A decade later, Jenner feels like she’s still learning about leadership. She is always trying to learn things from the people around her to try to become a better leader.
“I know there are certain ways I lead naturally and ways I don’t and I have to improve,” he said.
Take a position
Four years ago, Jenner and the Calgary Inferno lifted the Clarkson Cup, awarded to the CWHL champions, for the final time, not knowing they would be the last players to do so. Shortly after, they learned that their league would be shut down.
More than 100 of the world’s best players formed the Professional Women’s Hockey Players Association (PWHPA), vowing that they would not play professional hockey until they could earn a sustainable living.

The association was run by a board of players, including Jenner.
“The biggest credit should go to our players who stuck together and continued to trust and believe in us,” Jenner said. “But I always recognized that it was a privilege to be in that position and do the best I could to present what the will of the players would be.”
She ended up serving on the players committee that negotiated a collective bargaining agreement with the PWHL ownership group, securing benefits like a housing stipend, maternity leave and a league minimum salary — things that didn’t exist when Jenner started playing professional hockey.
At the negotiating table, Jenner was a stoic leader for the players, someone who brought a wealth of knowledge about the state of women’s soccer before the CWHL folded, according to Knox, who also represented the players in the negotiations.

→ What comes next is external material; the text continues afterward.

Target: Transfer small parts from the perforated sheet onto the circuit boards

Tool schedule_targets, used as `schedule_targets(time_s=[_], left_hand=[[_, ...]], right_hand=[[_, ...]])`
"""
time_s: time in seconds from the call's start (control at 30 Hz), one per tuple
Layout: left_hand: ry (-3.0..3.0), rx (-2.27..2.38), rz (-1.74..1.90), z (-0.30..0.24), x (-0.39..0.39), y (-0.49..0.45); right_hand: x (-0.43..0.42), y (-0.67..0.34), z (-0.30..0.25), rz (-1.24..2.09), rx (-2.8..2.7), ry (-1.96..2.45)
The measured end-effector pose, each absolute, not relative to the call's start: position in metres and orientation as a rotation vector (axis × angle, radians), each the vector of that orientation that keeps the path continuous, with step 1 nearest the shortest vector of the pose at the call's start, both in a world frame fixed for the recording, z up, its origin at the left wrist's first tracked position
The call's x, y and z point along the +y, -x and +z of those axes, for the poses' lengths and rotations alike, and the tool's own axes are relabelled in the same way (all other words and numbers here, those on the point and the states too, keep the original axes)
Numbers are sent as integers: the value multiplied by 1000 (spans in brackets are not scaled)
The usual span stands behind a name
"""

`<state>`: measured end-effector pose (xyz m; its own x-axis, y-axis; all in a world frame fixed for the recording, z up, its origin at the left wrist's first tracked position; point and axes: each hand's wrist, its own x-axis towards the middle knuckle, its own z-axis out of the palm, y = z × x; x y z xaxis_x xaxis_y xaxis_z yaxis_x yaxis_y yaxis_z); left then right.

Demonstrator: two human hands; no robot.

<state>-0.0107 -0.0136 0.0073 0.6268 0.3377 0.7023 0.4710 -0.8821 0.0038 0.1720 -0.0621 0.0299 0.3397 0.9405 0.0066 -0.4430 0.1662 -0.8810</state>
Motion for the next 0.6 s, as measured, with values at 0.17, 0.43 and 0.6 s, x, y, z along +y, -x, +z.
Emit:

“She’s very professional when she has her sights set on a goal, which is a really admirable quality,” Knox said.
‘Along the road’
For Jenner, the best moment with the PWHPA came on a Zoom call one night in late June, when its board was finally able to present the details of the collective bargaining agreement that the players ultimately ratified.
“It’s been a long road,” Jenner said. “I think when we look back at this moment, we’ll think, boy, we accomplished a lot in a short period of time. But for the players who sacrificed, these were long years.”
A few weeks later, Jenner signed his contract with PWHL Ottawa. But for players like her, who spent the first decade of her career in a league that wasn’t paying the bills, the fight was always going to be more about benefiting the next generation.
She’s glad her two-year-old daughter June can see that women can reach the same level as men playing professional hockey, whether she decides she wants to play hockey or not.
But Jenner said it’s just as important for kids to see it, too. His wife is due to give birth to twins any day now.
“That will also make them better people and better citizens.”